What is expected
Word for word, restate the data that follows, omitting the images.

[[ Source material open ]]

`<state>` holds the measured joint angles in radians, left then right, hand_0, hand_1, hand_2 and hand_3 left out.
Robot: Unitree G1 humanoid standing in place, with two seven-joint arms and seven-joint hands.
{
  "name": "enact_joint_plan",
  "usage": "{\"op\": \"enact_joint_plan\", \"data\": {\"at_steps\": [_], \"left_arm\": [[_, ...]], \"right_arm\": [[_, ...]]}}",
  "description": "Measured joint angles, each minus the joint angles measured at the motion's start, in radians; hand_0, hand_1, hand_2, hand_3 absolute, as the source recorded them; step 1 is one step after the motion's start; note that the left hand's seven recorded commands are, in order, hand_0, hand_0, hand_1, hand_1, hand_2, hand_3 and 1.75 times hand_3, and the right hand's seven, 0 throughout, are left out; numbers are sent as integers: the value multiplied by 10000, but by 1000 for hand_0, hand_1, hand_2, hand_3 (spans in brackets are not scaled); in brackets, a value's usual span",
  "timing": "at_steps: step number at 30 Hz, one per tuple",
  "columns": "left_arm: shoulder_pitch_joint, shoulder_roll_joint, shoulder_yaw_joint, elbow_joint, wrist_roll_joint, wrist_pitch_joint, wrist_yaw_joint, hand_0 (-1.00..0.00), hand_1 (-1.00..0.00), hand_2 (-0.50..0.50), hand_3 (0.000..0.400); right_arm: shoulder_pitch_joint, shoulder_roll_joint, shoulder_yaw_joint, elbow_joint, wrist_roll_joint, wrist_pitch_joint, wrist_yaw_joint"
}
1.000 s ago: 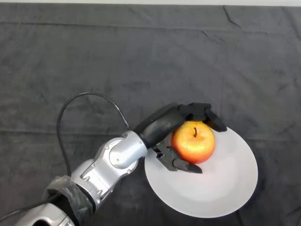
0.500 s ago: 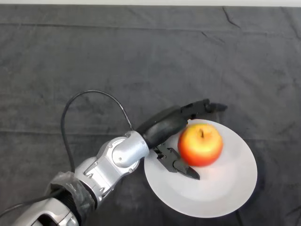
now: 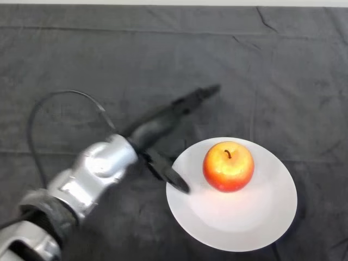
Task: Move the apple to the plate
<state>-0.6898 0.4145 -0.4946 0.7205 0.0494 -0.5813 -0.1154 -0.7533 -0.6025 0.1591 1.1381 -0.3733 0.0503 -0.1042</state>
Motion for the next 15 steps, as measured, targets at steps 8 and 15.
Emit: {"op": "enact_joint_plan", "data": {"at_steps": [8, 15], "left_arm": [[0, 240, 953, 792, -12, -903, 321, 0, 0, 0, 0], [2, 551, 1640, 1561, -11, -1296, 626, 0, 0, 0, 0]], "right_arm": [[0, 1, 0, 1, 0, 20, 0], [0, 0, 0, 1, 0, 23, 0]]}}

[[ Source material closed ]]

Written response
`<state>` holds the measured joint angles in radians, left then right, hand_0, hand_1, hand_2 and hand_3 left out.
Robot: Unitree G1 humanoid standing in place, with two seven-joint arms and seven-joint hands.
{
  "name": "enact_joint_plan",
  "usage": "{\"op\": \"enact_joint_plan\", \"data\": {\"at_steps\": [_], \"left_arm\": [[_, ...]], \"right_arm\": [[_, ...]]}}",
  "description": "Measured joint angles, each minus the joint angles measured at the motion's start, in radians; hand_0, hand_1, hand_2, hand_3 absolute, as the source recorded them; step 1 is one step after the motion's start; note that the left hand's seven recorded commands are, in order, hand_0, hand_0, hand_1, hand_1, hand_2, hand_3 and 1.75 times hand_3, and the right hand's seven, 0 throughout, are left out; numbers are sent as integers: the value multiplied by 10000, but by 1000 for hand_0, hand_1, hand_2, hand_3 (spans in brackets are not scaled); in brackets, a value's usual span",
  "timing": "at_steps: step number at 30 Hz, one per tuple",
  "columns": "left_arm: shoulder_pitch_joint, shoulder_roll_joint, shoulder_yaw_joint, elbow_joint, wrist_roll_joint, wrist_pitch_joint, wrist_yaw_joint, hand_0 (-1.00..0.00), hand_1 (-1.00..0.00), hand_2 (-0.50..0.50), hand_3 (0.000..0.400); right_arm: shoulder_pitch_joint, shoulder_roll_joint, shoulder_yaw_joint, elbow_joint, wrist_roll_joint, wrist_pitch_joint, wrist_yaw_joint"
}
1.000 s ago: 
0.500 s ago: 
now: 
Task: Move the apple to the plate
<state>-0.6898 0.4145 -0.4946 0.7205 0.0494 -0.5813 -0.1154 -0.7533 -0.6025 0.1591 1.1381 -0.3733 0.0503 -0.1042</state>
Motion for the next 15 steps, as measured, targets at steps 8 and 15.
Emit: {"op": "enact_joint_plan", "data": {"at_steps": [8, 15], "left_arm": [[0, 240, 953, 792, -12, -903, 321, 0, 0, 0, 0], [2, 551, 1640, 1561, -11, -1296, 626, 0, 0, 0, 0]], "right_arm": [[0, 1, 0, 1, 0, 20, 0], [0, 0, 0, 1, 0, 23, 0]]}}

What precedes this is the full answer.